ちなみに2004年のやや古い統計(※)だが、日本、韓国、アメリカ、スウェーデン、ドイツの青年の国際比較調査の「友人との余暇活動」の項目で、「スポーツをする」がドイツ34.3%、日本16.5%である。日独の差だけを見ると、スポーツが「余暇」なのか、「学校という枠組み」なのかという差が透けて見えてくるように思う。
※「世界の青年との比較から見た日本の青年 第7回 世界青年意識調査報告書」 (総務庁青少年対策本部、2004年)
「仕立てあげる」と「引き上げる」
日本でスポーツが「余暇」にならない理由に、教育観も影響していると考えられる。アメリカで自らの厳しい育児について書いた『タイガー・マザー』(エイミー・チュア著、齋藤 孝訳、朝日出版社)という本が2011年に話題になった。中国系のルーツを持つ著者は子供に毎日ピアノを練習させ、上位の成績を取るようにとスパルタ方式の教育を行った。このやり方は個性を重視するアメリカ式となじまなかったのか、最後には子供に反抗されるのだが、大雑把にいえば、これは我々アジアの中に残っている教育観に思える。

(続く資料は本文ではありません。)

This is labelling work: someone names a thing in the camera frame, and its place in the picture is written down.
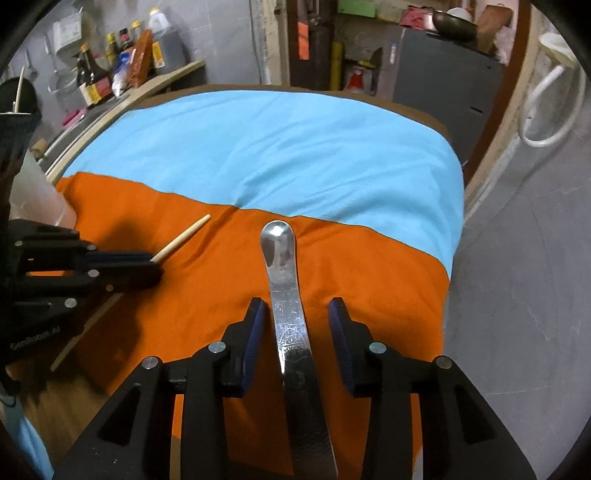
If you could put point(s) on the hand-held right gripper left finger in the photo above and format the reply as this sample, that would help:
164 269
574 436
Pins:
253 350

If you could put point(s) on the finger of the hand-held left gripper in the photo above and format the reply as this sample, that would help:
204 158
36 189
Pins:
134 277
115 258

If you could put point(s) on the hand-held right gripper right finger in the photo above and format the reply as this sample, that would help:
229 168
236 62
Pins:
340 350

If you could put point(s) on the silver metal spoon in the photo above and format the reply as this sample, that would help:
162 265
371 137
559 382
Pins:
291 332

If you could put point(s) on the wooden chopstick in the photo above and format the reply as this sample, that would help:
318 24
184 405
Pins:
18 87
184 233

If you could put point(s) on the white translucent plastic utensil holder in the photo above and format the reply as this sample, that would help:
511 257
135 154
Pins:
41 194

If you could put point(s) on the person's left forearm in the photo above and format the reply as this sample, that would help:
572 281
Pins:
27 443

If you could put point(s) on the pink soap dish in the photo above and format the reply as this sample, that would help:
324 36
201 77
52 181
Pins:
74 117

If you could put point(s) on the beige kitchen counter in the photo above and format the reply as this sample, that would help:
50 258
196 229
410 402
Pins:
152 83

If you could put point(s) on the large dark sauce bottle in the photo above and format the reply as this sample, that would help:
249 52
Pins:
94 78

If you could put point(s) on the blue and orange cloth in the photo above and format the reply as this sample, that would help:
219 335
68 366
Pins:
277 161

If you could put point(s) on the blue and white packet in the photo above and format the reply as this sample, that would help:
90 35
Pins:
122 74

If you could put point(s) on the orange seasoning packet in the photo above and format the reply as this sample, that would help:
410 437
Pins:
141 60

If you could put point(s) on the yellow-cap dark bottle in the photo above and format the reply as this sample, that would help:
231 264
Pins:
111 50

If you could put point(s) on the large plastic vinegar jug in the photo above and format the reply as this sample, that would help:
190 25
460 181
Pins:
166 46

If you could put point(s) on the red-cap dark bottle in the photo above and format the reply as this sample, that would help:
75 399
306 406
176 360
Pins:
124 39

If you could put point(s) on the yellow-cap clear bottle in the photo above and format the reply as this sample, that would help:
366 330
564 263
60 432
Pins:
136 30

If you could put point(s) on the white printed sack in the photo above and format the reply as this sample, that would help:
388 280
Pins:
360 81

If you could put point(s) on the grey cabinet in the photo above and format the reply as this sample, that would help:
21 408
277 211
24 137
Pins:
443 92

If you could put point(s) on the black gas cylinder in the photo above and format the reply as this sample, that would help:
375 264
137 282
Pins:
318 50

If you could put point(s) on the pink cloth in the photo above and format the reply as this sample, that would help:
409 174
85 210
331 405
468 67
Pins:
415 17

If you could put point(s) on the dark metal pot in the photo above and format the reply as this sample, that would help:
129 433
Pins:
455 26

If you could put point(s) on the green basket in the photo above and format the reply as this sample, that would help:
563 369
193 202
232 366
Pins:
355 7

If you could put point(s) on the cardboard box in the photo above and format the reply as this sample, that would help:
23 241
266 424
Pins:
494 27

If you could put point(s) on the white wall box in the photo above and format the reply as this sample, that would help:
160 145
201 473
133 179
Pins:
68 32

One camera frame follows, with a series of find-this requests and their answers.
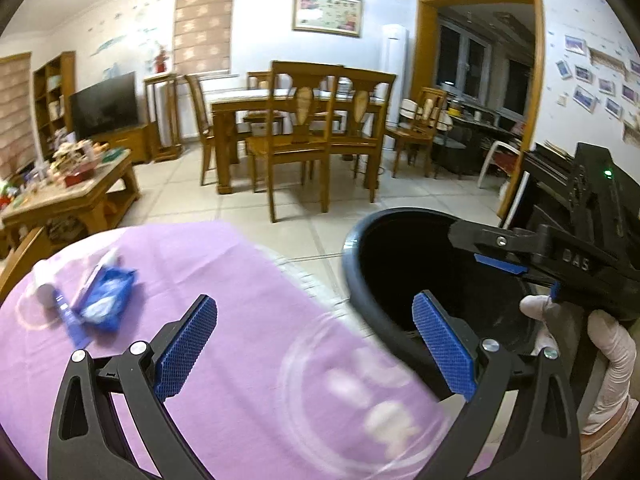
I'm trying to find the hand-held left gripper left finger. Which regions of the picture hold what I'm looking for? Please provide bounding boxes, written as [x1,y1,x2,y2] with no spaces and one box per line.
[47,294,219,480]

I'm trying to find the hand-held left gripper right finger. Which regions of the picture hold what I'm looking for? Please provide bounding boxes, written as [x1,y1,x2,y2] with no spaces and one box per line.
[411,289,583,480]

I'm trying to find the black round trash bin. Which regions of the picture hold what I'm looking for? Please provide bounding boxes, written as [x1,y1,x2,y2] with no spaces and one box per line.
[341,206,562,404]

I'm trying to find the person's right hand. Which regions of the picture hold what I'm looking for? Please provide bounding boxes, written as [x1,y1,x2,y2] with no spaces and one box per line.
[519,294,637,437]

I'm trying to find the purple printed cloth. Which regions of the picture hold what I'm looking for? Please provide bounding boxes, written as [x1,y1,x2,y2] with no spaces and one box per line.
[0,220,482,480]

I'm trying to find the blue plastic packet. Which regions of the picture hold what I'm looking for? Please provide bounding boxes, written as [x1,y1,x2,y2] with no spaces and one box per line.
[79,265,139,332]

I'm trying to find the white plastic chair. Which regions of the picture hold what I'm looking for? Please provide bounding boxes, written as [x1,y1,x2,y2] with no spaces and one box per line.
[477,139,524,191]

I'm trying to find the thin white tube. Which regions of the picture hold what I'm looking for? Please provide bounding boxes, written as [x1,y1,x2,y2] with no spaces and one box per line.
[75,248,122,311]

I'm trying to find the blue tube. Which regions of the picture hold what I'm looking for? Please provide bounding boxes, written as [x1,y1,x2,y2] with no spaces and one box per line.
[52,290,90,349]

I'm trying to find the dark side table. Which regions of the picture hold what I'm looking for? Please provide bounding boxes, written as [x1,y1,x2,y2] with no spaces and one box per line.
[432,109,524,179]

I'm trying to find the small white bottle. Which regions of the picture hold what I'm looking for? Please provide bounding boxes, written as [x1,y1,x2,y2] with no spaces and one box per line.
[32,258,60,310]

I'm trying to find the wooden dining chair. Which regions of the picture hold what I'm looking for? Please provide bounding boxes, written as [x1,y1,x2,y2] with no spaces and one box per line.
[247,70,294,92]
[384,86,450,180]
[244,60,347,224]
[325,65,398,204]

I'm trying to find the wooden coffee table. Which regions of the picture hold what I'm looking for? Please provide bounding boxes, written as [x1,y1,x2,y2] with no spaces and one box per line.
[0,147,141,257]

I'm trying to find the wooden armrest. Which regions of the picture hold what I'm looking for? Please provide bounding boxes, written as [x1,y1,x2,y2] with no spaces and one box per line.
[0,227,47,302]

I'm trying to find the dark window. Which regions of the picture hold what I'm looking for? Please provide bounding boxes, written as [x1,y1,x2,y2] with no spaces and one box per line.
[437,7,532,122]

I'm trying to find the white standing air conditioner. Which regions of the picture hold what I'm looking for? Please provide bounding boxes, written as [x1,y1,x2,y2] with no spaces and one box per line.
[380,23,410,152]

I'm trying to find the wooden television stand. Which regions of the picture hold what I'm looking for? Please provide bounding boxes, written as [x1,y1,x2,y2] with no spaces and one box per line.
[89,123,152,164]

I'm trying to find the coffee table clutter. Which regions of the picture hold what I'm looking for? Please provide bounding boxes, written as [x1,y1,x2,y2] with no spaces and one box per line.
[0,136,129,212]

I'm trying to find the curved back wooden chair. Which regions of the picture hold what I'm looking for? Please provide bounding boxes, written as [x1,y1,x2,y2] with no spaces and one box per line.
[184,73,222,187]

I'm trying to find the tall wooden plant stand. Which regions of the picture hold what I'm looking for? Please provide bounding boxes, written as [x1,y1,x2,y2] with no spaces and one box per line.
[143,72,184,163]

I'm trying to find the wooden dining table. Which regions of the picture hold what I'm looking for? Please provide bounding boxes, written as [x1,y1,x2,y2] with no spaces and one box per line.
[207,88,387,196]

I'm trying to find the black flat television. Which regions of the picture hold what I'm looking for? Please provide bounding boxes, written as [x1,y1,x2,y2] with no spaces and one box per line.
[68,71,139,140]

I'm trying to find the wooden open bookshelf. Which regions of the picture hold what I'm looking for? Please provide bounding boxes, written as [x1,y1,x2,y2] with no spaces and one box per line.
[32,50,77,142]

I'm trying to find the patterned window blind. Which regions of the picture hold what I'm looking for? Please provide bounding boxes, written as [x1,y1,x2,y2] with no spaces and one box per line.
[173,0,235,75]
[0,52,32,177]

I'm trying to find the group of wall photo frames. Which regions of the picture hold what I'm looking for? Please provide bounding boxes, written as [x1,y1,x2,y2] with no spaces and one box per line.
[555,34,640,121]

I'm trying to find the wooden door frame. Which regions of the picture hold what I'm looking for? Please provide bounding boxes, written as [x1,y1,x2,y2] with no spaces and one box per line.
[415,0,546,222]

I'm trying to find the large framed wall picture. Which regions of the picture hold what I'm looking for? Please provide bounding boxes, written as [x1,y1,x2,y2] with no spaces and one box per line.
[292,0,364,39]

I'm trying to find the blue wall decals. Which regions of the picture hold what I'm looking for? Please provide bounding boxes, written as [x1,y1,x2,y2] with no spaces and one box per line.
[89,24,167,77]

すなわち、ドリル方式・根性でやり抜くことを課し、ある状態に「仕立てあげる」という発想だ。これは、冒頭でふれたマンガ作品「巨人の星」ともイメージが重なる。同作品では主人公・星飛雄馬を父親・一徹が子供のときから徹底的に鍛えあげるのだ。ちなみに今日でも、サッカーのチームに子供が入ってくるときに、「ウチの子をJリーガーにしてください」と言う母親もいるとか。そこにはJリーガーに「仕立てあげたい」という発想が見いだせる。